Westlock Community Foundation (WCF):

– A fund with WCF does not need to be registered with the Canada Revenue Agency (CRA) because it is already a registered charity.

– Donors can create a fund with a minimum donation, with no legal or startup costs, and it can be established in as little as one week.

– WCF offers a variety of fund types, such as donor-advised funds, field of interest funds, and designated funds.

– There is no mandated minimum contribution, and donors can choose to remain anonymous or receive public recognition.


Private Foundation:

– Private foundations must be recognized by the Canada Revenue Agency as charitable organizations, which requires a significant capital investment.

– The creation of a private foundation involves legal and accounting expenses, typically starting at around $7,000, and can take 6 to 12 months to establish.

– Private foundations may require an accountant, lawyer, or staff to handle reporting and operational tasks.

– While there is no mandated minimum contribution, expert opinion often suggests capital of $5 million and up for private foundations.

2. Investment Management

Westlock Community Foundation (WCF):

– WCF handles all accounting, tax returns, investment management, auditing, grant making, and due diligence for an annual cost of 2% of the value of the capital.

– Pooled investments often provide a better return on investments.

– WCF has a financial stewardship committee made up of volunteer investment and finance professionals who recommend the hiring of investment managers and monitor their performance.


Private Foundation:

– Directors or trustees of private foundations must perform these tasks themselves, hire staff, or contract for these services, which may come at a higher cost.

– Trustees or directors manage the funds directly or hire professional investment managers and monitor their performance.

3. Grant Making & Support

Westlock Community Foundation (WCF):

– With a deep understanding of local priorities and a strong connection to the community, WCF provides expertise and advice on a wide range of granting areas, including arts & culture, seniors, environment, health, social services, education, and recreation.

– Professional staff and the Board of Directors, composed of community leaders, can help identify and assess local grantees, provide input on changing community needs, and verify charitable status.

– Donors can be directly involved in the granting process or entrust the WCF Board to make granting decisions.

– WCF has a cooperative relationship with other government bodies and funders in the region.


Private Foundation:

– Directors or trustees of private foundations must perform, hire staff, or contract for grant-making activities, which often have a more narrow scope.

– Foundation Board and/or staff arrange and support grant-making and monitoring structures.

In summary, when exploring structures to support your strategic giving options, it is essential to consider the similarities and differences between donor-advised funds, such as what is offered by the Westlock Community Foundation, and creating a private foundation.
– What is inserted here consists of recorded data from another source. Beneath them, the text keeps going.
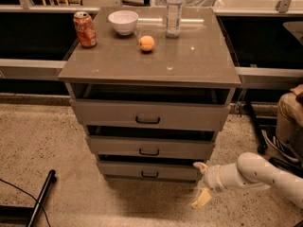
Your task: Open bottom drawer
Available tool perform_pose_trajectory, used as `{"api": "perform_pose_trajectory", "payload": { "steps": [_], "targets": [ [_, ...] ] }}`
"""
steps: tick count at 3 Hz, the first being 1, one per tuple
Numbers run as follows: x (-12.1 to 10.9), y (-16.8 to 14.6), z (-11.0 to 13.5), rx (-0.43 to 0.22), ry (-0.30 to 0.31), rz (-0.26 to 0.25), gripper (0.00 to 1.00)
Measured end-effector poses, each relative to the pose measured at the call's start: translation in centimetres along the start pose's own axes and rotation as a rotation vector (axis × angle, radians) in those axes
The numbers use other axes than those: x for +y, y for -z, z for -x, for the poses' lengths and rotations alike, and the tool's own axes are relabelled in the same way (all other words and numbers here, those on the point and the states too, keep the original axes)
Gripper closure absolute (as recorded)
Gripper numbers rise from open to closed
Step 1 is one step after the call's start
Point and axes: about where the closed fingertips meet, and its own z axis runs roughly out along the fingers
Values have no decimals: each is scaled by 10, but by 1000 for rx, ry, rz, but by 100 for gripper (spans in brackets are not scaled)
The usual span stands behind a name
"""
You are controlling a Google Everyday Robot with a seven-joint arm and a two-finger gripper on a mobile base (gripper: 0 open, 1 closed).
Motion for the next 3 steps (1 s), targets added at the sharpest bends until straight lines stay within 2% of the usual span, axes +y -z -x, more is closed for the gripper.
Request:
{"api": "perform_pose_trajectory", "payload": {
  "steps": [1, 2, 3],
  "targets": [
    [13, -52, -16, 25, 74, 20, 0],
    [-1, -89, -37, 8, 146, -94, 0],
    [-30, -112, -53, -102, 145, -217, 0]
  ]
}}
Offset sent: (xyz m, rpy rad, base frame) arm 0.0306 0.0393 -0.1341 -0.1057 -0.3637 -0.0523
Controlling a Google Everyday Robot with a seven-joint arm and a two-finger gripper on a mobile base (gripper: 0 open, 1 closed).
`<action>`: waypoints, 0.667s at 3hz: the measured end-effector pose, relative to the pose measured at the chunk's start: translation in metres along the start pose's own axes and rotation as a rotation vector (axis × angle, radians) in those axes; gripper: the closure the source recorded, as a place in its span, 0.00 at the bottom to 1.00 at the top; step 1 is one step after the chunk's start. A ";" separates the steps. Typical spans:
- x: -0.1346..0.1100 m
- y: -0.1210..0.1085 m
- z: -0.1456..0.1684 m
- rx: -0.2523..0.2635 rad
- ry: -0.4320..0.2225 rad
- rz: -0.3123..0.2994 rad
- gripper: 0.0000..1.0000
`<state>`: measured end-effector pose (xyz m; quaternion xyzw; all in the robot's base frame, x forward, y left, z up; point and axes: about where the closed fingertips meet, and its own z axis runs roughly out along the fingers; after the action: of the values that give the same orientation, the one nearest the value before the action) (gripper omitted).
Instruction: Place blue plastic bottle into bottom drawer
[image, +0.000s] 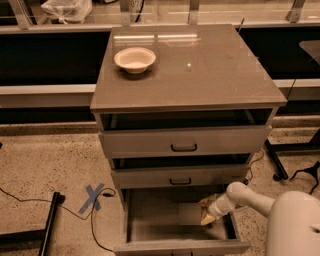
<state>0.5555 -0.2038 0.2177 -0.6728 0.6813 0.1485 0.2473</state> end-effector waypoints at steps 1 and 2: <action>-0.003 -0.002 0.011 -0.018 -0.001 0.026 0.36; -0.004 -0.005 0.017 -0.029 -0.006 0.043 0.13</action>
Offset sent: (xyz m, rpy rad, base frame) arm 0.0135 0.0119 -0.0125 0.0153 0.0600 -0.0340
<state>0.5622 -0.1917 0.2065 -0.6611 0.6926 0.1656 0.2365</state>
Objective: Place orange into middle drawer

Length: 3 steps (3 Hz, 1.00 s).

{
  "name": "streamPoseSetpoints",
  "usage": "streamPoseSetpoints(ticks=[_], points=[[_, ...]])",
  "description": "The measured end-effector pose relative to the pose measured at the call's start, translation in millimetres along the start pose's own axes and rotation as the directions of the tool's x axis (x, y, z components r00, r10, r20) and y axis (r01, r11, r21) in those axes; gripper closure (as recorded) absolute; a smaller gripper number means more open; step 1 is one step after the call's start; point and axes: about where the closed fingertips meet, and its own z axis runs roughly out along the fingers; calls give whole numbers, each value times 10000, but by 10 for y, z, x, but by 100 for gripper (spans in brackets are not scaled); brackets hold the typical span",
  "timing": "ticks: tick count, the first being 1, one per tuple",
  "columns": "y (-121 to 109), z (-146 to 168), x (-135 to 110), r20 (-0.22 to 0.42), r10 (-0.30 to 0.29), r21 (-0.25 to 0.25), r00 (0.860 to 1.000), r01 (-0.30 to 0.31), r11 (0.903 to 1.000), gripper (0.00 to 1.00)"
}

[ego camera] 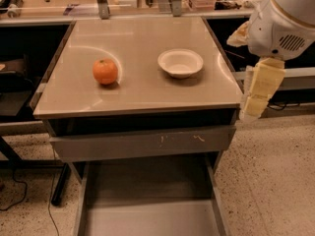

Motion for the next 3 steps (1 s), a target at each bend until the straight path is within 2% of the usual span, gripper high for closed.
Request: streamPoseSetpoints(ticks=[1,2,3], points=[[10,5,-9,-17,-86,-62,10000,86,9999,0],[-21,117,-105,537,27,-18,9986,-26,10000,0],[-111,367,-599,2287,216,-94,9733,-200,9998,0]])
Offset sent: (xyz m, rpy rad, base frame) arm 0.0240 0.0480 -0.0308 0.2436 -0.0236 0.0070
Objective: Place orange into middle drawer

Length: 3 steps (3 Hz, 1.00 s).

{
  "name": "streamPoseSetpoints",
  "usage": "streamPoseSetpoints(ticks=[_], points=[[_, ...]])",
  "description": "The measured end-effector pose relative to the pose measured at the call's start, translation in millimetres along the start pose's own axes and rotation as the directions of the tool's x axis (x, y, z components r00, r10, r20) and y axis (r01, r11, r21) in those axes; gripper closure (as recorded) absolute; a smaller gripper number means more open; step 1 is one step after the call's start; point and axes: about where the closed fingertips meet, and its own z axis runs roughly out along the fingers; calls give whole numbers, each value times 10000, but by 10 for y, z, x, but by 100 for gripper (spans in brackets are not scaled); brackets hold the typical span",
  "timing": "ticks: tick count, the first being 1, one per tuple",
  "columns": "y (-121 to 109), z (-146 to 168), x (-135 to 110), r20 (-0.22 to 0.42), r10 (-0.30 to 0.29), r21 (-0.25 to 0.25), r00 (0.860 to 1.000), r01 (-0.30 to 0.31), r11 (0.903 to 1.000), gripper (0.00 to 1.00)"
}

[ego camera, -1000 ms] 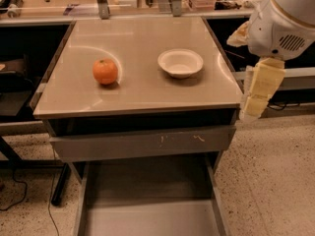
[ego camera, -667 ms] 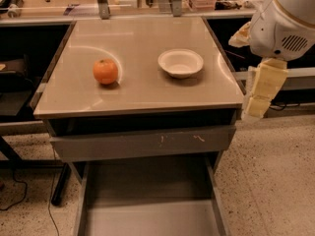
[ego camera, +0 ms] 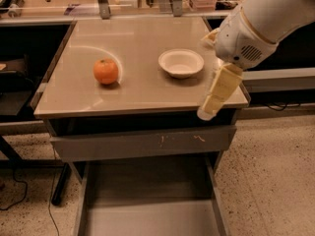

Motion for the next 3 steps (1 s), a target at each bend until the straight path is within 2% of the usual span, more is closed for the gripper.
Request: streamPoseSetpoints(ticks=[1,2,3], points=[[-78,213,-449,1540,-144,-253,9880,185,9995,0],[37,294,-854,2128,-1250,-589,9691,1404,9883,0],[55,299,-871,2132,-1394,-616,9670,1557,9859,0]])
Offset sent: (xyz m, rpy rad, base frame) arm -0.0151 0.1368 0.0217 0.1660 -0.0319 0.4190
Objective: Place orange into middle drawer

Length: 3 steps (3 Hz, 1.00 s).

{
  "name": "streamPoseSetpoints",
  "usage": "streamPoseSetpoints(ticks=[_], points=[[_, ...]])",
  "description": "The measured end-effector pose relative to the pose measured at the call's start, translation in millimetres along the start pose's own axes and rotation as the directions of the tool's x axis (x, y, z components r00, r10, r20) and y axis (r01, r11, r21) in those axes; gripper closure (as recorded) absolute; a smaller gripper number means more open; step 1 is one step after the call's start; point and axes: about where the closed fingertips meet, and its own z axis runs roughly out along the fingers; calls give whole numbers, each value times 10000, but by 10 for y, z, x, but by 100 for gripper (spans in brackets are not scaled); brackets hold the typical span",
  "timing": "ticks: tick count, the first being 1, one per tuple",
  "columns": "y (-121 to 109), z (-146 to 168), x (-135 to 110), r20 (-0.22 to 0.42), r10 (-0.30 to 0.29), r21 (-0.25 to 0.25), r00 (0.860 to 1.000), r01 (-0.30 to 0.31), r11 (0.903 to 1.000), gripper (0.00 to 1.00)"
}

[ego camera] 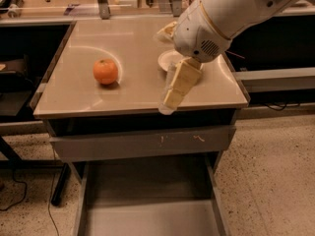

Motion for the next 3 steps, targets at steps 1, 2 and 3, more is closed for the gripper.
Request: streamPoseSetpoints(ticks=[1,2,3], points=[[-120,200,49,151,203,283,9997,-207,9994,0],[-552,501,281,290,1202,1091,9923,-1226,9864,0],[-1042,766,456,248,2049,1791,9785,-2060,9620,0]])
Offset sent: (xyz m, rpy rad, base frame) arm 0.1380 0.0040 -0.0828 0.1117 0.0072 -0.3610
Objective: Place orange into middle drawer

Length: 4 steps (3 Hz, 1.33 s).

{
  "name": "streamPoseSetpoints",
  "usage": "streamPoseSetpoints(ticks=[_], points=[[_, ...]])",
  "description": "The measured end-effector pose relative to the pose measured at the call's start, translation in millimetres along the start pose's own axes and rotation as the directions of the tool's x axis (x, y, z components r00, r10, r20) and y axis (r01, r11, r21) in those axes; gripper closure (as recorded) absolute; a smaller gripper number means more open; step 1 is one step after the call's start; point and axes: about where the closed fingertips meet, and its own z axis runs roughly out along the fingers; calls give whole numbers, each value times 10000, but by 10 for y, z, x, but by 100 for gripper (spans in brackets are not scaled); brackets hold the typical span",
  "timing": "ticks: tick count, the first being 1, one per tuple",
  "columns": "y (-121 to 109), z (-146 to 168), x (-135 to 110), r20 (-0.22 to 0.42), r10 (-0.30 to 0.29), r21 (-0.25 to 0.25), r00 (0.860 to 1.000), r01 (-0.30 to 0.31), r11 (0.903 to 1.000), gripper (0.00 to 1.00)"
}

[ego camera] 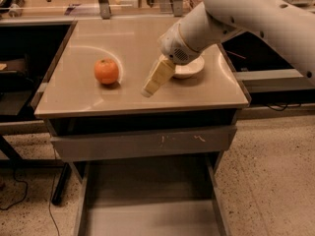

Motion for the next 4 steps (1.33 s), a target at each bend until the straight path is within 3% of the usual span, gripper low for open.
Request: streamPoseSetpoints(ticks=[1,2,3,4], points=[[1,0,0,1,-3,-2,10000,3,10000,0],[-152,209,-139,485,-42,275,9988,29,9996,0],[-441,721,-586,1471,-449,216,9881,422,9989,0],[-445,737,-604,1498,-459,203,9877,434,9989,0]])
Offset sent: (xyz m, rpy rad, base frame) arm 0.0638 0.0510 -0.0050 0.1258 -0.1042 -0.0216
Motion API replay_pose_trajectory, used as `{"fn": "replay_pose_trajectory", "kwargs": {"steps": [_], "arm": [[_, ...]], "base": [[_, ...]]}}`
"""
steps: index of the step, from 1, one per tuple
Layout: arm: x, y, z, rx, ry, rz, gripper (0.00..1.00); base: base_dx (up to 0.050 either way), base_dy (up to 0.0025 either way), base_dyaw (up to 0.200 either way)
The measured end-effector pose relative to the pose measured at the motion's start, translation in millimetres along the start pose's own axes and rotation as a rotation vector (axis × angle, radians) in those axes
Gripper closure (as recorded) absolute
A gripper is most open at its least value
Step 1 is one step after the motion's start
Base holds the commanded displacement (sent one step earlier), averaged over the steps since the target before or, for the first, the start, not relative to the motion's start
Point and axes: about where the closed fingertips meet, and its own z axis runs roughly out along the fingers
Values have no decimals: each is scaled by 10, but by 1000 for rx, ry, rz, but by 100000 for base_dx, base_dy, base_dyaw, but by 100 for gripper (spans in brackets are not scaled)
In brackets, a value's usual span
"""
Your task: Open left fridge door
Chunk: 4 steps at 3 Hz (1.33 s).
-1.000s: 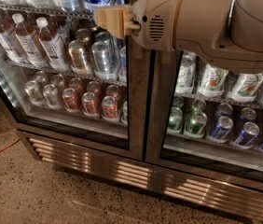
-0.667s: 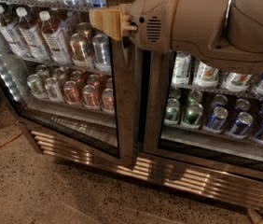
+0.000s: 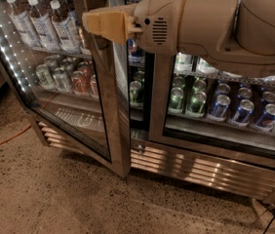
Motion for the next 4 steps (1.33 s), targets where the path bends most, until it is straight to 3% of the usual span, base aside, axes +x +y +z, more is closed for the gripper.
{"fn": "replay_pose_trajectory", "kwargs": {"steps": [1,3,4], "arm": [[0,1,0,0,0,0,100],[0,1,0,0,0,0,100],[0,1,0,0,0,0,100]], "base": [[0,0,-19398],[1,0,17403],[-2732,-240,16875]]}}
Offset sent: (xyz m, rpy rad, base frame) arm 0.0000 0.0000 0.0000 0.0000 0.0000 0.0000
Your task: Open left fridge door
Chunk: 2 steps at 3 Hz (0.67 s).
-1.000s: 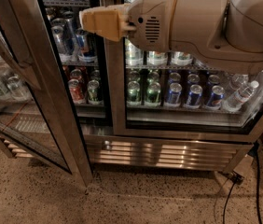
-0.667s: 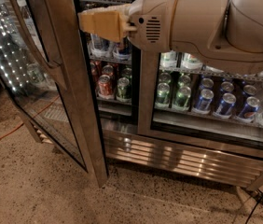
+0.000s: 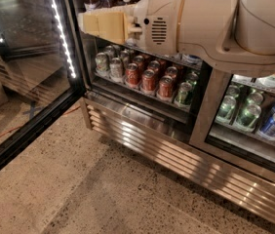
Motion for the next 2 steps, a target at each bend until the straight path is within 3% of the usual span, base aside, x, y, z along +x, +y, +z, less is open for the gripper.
{"fn": "replay_pose_trajectory", "kwargs": {"steps": [1,2], "arm": [[0,0,0,0,0,0,100],[0,0,0,0,0,0,100]], "base": [[-2,1,-18810],[0,0,0]]}}
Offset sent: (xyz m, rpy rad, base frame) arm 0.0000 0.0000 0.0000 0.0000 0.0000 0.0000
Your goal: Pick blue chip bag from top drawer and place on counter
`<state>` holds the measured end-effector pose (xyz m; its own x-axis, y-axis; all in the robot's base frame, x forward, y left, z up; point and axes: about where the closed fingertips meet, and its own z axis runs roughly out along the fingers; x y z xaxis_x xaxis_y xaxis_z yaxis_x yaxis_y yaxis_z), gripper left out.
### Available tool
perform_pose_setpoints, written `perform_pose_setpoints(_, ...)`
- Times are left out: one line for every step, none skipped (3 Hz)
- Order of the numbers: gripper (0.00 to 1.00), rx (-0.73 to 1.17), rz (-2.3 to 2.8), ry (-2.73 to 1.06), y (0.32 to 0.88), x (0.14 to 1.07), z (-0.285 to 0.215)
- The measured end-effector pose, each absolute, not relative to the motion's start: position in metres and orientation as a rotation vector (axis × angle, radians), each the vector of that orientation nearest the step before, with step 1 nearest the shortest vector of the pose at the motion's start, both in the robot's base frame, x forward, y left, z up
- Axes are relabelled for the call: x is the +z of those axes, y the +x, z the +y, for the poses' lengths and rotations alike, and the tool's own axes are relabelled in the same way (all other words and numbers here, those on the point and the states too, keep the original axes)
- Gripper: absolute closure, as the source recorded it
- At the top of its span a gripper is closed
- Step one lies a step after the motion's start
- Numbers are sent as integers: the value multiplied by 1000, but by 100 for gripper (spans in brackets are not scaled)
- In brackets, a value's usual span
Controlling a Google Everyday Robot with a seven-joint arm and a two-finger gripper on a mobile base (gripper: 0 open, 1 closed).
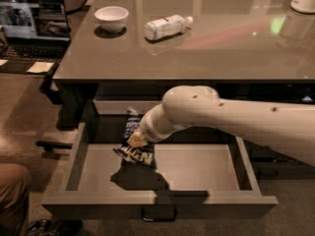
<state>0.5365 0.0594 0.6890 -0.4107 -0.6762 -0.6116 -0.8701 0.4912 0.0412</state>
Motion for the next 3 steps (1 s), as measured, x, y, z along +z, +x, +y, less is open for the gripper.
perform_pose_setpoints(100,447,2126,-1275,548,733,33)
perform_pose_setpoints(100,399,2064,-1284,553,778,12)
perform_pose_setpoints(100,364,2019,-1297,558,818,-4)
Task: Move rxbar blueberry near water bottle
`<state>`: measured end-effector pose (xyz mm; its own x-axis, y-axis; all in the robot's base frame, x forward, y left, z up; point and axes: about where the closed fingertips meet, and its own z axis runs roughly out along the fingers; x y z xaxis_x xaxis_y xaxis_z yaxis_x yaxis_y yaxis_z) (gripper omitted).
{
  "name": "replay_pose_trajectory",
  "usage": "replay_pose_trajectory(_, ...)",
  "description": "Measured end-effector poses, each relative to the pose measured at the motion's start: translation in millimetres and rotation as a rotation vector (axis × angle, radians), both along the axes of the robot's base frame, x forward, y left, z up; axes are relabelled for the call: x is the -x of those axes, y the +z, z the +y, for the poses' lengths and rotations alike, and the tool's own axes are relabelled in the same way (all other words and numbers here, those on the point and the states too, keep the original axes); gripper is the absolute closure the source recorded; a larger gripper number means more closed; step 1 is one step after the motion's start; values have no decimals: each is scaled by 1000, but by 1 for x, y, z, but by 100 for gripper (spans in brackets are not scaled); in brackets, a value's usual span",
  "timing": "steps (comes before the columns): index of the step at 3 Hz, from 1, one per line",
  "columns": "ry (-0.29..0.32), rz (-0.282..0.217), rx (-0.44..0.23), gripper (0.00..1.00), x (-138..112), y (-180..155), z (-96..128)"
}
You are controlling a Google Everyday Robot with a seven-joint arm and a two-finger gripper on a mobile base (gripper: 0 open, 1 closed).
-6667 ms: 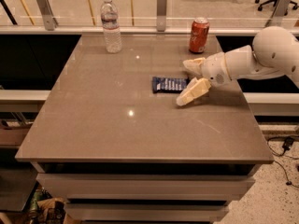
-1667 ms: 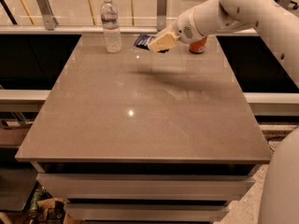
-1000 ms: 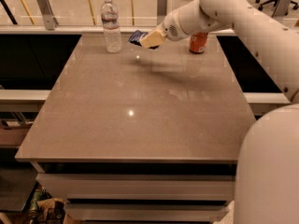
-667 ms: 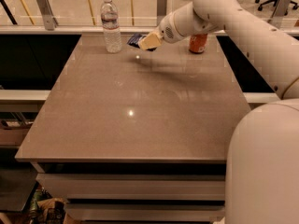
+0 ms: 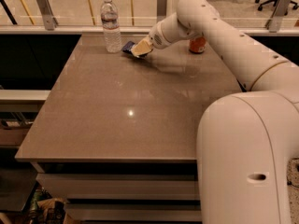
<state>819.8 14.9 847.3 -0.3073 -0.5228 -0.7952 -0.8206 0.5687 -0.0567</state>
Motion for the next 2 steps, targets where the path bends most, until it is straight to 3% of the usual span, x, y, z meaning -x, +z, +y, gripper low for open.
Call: replay_pose_trajectory(2, 7, 7, 0, 60, 0, -5, 5)
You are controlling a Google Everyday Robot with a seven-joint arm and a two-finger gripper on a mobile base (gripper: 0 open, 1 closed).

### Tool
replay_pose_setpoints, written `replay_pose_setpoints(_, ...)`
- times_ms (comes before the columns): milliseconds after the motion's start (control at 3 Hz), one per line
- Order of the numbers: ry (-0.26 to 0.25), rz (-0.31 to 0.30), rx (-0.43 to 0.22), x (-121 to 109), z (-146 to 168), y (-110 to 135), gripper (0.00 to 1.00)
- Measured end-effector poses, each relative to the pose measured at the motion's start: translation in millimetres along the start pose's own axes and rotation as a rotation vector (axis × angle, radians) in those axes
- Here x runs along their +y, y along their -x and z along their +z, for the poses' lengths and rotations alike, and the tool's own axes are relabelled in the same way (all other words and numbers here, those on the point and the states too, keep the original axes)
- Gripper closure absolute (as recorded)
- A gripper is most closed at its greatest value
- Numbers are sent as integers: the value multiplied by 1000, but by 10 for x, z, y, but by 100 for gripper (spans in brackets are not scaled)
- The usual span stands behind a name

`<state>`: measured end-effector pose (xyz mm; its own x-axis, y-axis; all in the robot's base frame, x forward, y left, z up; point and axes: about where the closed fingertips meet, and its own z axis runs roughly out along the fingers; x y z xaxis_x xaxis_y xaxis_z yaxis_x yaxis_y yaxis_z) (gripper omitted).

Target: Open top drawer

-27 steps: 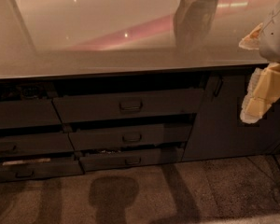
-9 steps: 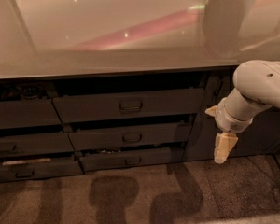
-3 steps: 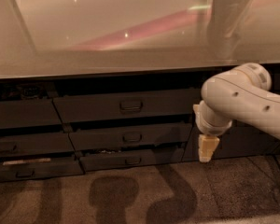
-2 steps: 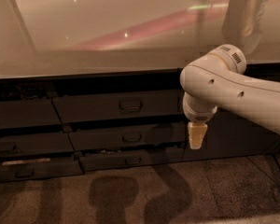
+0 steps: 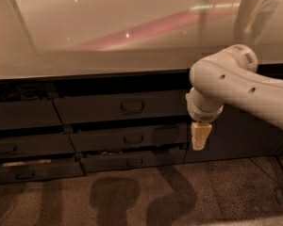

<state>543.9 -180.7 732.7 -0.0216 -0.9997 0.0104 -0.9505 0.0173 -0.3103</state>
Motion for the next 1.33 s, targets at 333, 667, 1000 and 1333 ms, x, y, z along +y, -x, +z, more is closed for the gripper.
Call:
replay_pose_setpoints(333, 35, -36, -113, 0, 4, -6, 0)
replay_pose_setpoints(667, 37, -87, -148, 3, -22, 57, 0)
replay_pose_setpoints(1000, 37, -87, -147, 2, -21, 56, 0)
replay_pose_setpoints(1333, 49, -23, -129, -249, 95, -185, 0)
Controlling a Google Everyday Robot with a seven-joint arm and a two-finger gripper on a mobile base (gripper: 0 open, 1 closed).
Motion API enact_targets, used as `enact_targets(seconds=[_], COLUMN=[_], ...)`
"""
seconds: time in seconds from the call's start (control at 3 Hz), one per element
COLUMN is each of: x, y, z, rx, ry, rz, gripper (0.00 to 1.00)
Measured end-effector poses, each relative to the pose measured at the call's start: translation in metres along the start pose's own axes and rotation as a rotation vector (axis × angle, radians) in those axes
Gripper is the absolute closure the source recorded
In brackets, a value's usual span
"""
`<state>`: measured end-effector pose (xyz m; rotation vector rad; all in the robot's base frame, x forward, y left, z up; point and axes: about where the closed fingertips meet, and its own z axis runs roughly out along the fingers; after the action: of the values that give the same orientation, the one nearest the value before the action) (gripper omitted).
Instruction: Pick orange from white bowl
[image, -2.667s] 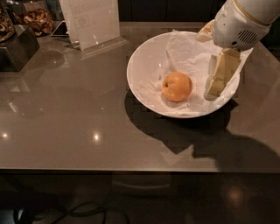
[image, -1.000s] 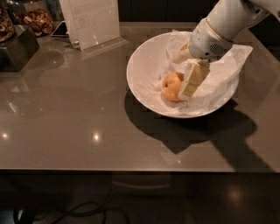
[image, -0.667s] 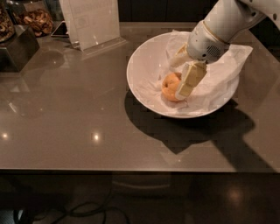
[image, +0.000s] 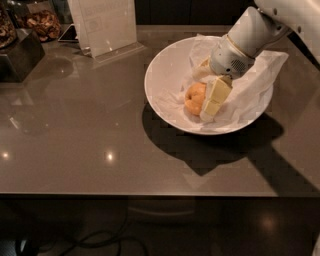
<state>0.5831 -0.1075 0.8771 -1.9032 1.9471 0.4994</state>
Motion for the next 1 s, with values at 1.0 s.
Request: enact_targets(seconds=[1.0], x=[0.02], y=[-0.006], z=[0.029], rx=[-0.08], ry=[-0.022], rz=[0.055], gripper=[0.19])
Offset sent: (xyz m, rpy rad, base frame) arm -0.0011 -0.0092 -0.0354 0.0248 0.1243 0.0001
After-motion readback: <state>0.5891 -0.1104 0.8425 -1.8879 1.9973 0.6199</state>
Donor Advised Funds provide an accessible, cost-effective, and community-focused approach to philanthropy, offering donors flexibility, expertise, and an established charitable network. On the other hand, private foundations are better suited for those with substantial capital and specific, tailored charitable goals.

Ultimately, the choice between a donor-advised fund and a private foundation depends on your individual philanthropic goals, resources, and preferences. Westlock Community Foundation stands as a testament to the positive impact of Donor Advised Funds, nurturing a giving and caring community for the benefit of all its citizens.